ACROSS the years - across the school quadrangle and boys' tousled heads (some washed, some unwashed), I can still hear shrill voices singing that 19th-century refrain by Cecil Francis Alexander with more gusto than harmony, but with a sincerity that, in those days, no one questioned. We all knew - our parents had taught us - that the ``good Lord'' had indeed made them all.

Every morning, we sang hymns, said a prayer, and listened to announcements about battles big and small - the progress of World War II and the performance of our school football team.

As a prefect, it was one of my duties to watch over the tiniest boys in the front row. They didn't yet know the hymns, and some of them were still learning to read.

One morning, I noticed a little fellow, his flaxen hair catching the early sunlight, listening intently as I sang. His lips were moving, but just a word or two behind mine. He was picking up the words as I sang them, and then repeating them - shyly, but with perfect pitch, a beat later. I have seldom seen such fierce concentration in a young man's eyes, or a clearer gleam of triumph.

To his joy, his tentative but earnest voice was being added to the chorus of praise that rose to the bell tower on the roof, and my day was just a little brighter for his contribution.

Half a century later, in different circumstances - different country, different setting, different hymn - that experience was recreated.

Instead of a school quadrangle under wide African skies, it was a tiny chapel in a quiet corner of New England - oak-paneled, lit by slanting sunlight, and peopled by Sunday worshippers generations beyond school age.

Every week, a white-haired little lady - going on 100, they told me - shuffled expectantly to her place in the chapel immediately in front of me. It wasn't a designated seat, any more than mine had been labeled for me. But perhaps we were both creatures of habit and relaxed most happily in familiar places and firm routines.

We had shared the same splotch of wintry sunlight for several Sundays before I realized that the part of the service she enjoyed most was singing hymns, especially to tunes like Wordsworth, Heavenward, Londonderry, and Old Hundredth.

No matter how long it took her to get to her feet as the first notes of the stalwart pipe organ rang out, she was always prepared to make the effort. She held a hymnal open in front of her and sang timidly but sweetly - a little behind the rest of us, but always with an enthusiasm that moved her head gently from side to side.

One morning, I noticed that her hymnal was open to the wrong page, but she was mouthing the right words. Had she learned the entire hymn by heart, I wondered?

My mind went back to the school quadrangle and the little fellow with golden hair. Could this be someone else having difficulty reading? Someone else calling for a prompt?

DURING the last hymn, I leaned forward and sang out more loudly, articulating the words as never before. As the service ended and the little lady shuffled past my pew, she murmured, ``Thank you so much. I love your singing!''

My bold, slightly flat tones, or the clarity of my enunciation?

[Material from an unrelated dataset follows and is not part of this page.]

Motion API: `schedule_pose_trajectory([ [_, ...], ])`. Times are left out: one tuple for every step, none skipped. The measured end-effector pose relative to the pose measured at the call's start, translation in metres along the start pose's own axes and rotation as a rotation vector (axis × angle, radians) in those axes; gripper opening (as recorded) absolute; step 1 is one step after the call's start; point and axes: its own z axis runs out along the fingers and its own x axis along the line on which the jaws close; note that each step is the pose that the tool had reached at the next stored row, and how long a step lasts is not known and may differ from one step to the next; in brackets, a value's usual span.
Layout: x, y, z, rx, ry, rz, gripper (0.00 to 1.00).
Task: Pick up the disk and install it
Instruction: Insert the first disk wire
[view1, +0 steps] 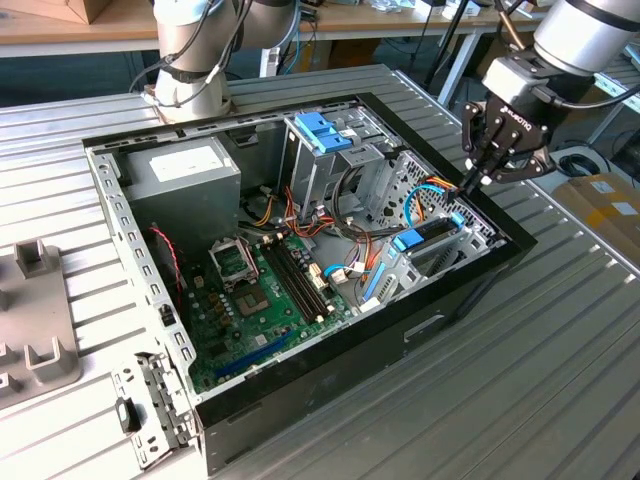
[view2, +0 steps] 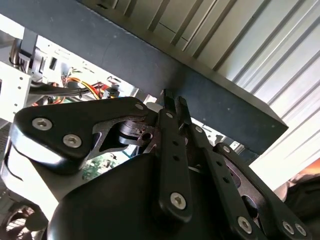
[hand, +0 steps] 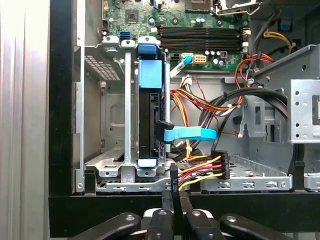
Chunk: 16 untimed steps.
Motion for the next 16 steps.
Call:
schedule_pose_trajectory([
  [0.0001,0.0005,0.0001,0.0001,-0.0002,0.002,0.16],
  [0.0002,0.0012,0.0002,0.0001,-0.0002,0.003,0.16],
  [0.0003,0.002,0.0002,0.0002,0.0,0.004,0.16],
  [0.0006,0.0031,0.0002,0.0003,0.0,0.005,0.16],
  [0.001,0.005,0.0004,0.0003,-0.0002,0.007,0.16],
  [0.0014,0.0064,0.0004,0.0004,-0.0002,0.009,0.16],
  [0.0015,0.0072,0.0005,0.0004,-0.0003,0.011,0.16],
  [0.0017,0.008,0.0006,0.0004,-0.0003,0.012,0.16],
  [0.0019,0.009,0.0006,0.0005,-0.0003,0.013,0.16],
  [0.0021,0.0097,0.0007,0.0006,-0.0003,0.015,0.16],
  [0.0023,0.0106,0.0008,0.0006,-0.0003,0.016,0.16],
  [0.0025,0.0112,0.0009,0.0007,-0.0003,0.017,0.16],
  [0.0029,0.012,0.001,0.0007,-0.0003,0.019,0.16],
  [0.0032,0.0124,0.0012,0.0007,-0.0004,0.02,0.16],
  [0.0035,0.0127,0.0013,0.0008,-0.0006,0.022,0.16],
  [0.004,0.0131,0.0015,0.0009,-0.0005,0.024,0.16],
])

For several weeks, I continued to lead, and she followed. I provided the energy and volume; she added the tenderness and understanding.

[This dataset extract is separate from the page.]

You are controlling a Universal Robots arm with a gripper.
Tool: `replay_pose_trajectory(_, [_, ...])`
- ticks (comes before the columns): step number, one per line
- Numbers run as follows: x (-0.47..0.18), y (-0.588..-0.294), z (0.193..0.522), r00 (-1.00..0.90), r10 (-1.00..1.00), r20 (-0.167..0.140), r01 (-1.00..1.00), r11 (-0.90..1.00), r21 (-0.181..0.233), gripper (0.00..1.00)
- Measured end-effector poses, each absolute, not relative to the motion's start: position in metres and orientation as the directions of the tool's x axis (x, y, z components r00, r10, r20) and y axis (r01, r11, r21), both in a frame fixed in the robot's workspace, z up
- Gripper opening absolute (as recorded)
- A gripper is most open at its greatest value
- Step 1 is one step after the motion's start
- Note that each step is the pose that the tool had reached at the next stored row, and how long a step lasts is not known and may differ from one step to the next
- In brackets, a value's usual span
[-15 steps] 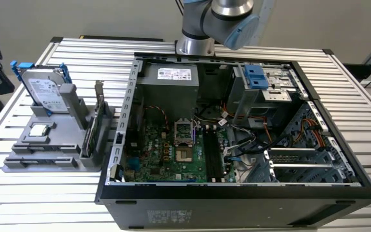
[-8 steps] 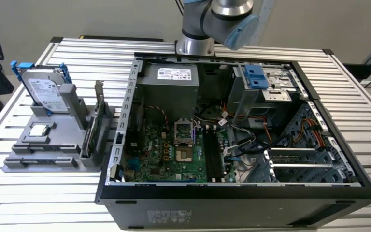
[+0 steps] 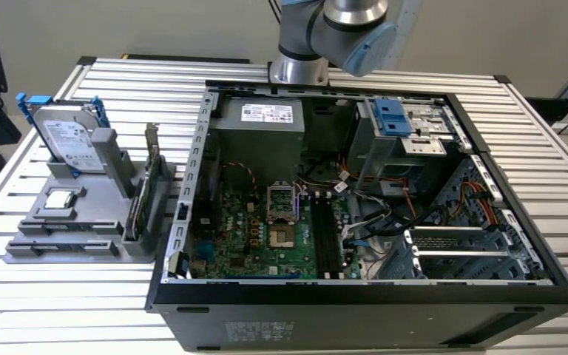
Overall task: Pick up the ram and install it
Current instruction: 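Pick up the ram and move it above insertion slot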
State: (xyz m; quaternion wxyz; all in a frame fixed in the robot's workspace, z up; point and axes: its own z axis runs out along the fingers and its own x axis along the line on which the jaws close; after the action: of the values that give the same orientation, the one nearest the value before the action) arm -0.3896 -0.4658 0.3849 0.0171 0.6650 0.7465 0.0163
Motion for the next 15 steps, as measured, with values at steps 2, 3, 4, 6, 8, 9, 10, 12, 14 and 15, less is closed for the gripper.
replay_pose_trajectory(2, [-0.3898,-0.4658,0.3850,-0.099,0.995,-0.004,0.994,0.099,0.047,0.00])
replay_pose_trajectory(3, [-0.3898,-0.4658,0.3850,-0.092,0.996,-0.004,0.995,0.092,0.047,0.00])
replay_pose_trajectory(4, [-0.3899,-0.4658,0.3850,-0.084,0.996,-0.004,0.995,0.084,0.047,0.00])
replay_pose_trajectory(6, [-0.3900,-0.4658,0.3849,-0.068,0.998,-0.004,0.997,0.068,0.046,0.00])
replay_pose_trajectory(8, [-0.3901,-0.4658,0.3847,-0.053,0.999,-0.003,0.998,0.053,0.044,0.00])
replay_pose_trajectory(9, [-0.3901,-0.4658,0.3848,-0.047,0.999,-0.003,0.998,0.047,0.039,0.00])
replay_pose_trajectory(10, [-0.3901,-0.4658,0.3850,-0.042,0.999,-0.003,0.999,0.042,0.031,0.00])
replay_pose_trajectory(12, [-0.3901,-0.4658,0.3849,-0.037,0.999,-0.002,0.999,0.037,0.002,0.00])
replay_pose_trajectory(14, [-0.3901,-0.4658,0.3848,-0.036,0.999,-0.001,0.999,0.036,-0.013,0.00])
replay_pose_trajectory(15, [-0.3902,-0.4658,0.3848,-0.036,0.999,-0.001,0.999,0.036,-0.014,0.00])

I got to know her favorites. She soon knew mine. We sang of ``peace and joy and power,'' of promises old and new, tumult stilled, and goodness that never ceases. We felt ``the dawn of all things real,'' and touched ``the fringes of eternity.''

One Sunday morning she wasn't there. And the next - and the next. It was as though a light had been turned off in the chapel.

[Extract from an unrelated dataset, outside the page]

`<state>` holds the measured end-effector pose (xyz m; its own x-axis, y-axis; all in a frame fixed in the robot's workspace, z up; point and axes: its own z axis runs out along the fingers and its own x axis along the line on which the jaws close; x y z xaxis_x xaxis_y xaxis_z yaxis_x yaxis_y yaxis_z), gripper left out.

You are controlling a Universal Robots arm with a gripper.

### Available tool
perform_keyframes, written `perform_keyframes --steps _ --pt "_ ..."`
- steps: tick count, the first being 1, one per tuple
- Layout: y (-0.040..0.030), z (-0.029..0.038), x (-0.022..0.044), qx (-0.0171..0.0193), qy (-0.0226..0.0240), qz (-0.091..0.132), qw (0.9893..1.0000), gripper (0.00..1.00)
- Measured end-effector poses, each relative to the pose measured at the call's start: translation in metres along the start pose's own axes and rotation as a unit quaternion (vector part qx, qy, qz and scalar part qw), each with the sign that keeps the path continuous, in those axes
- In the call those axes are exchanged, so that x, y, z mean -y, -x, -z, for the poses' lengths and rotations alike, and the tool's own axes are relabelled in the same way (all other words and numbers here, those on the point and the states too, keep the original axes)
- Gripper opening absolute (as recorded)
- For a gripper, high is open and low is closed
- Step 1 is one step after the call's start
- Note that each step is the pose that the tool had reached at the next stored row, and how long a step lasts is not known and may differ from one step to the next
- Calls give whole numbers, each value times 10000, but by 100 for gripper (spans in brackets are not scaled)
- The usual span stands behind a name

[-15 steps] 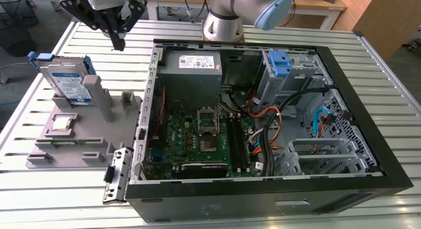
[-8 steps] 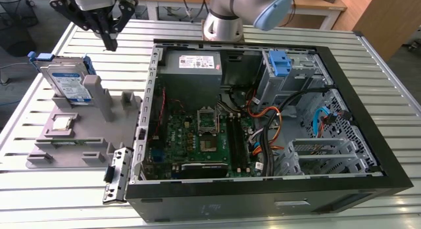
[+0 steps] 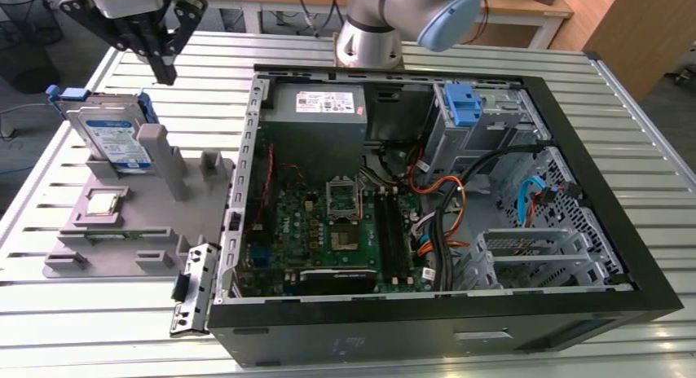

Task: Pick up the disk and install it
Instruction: 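Reach for the disk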

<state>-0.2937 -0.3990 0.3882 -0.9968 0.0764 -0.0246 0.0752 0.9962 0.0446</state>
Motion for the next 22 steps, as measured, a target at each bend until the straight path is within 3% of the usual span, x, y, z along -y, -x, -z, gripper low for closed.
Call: perform_keyframes --steps 22 --pt "-631 -20 49 0 0 -2 10000 10"
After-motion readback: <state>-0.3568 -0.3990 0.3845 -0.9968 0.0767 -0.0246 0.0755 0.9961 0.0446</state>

Eventually, a kindly soul noticed my distress and put a hand on my arm. ``You're looking for your friend, aren't you? I'm sorry, I didn't know how to tell you. She won't be back. She passed on last week. We all loved her. Very shy. Very sweet. She loved everyone.''

``But we hadn't even been introduced,'' I protested quietly, as the sun, just visible through Victorian windows, spread mauve elm-tree shadows across the silent snow-covered lawns.

For a while, Sundays were not the same for me. I missed the muted pageantry of her entry into the chapel - the hesitant but true voice - the opportunity to help a friend I didn't need to ``meet.''

One morning after the service, it came to me that what we had experienced could never be lost. The ``wise and wonderful'' thoughts we had shared would continue to illuminate every gathering of people with gratitude in their hearts.

I leaned forward and sang that thought aloud in the now-empty chapel, shaping and projecting each word as my friends had taught me. But this time it wasn't for them that I sang - it was for me!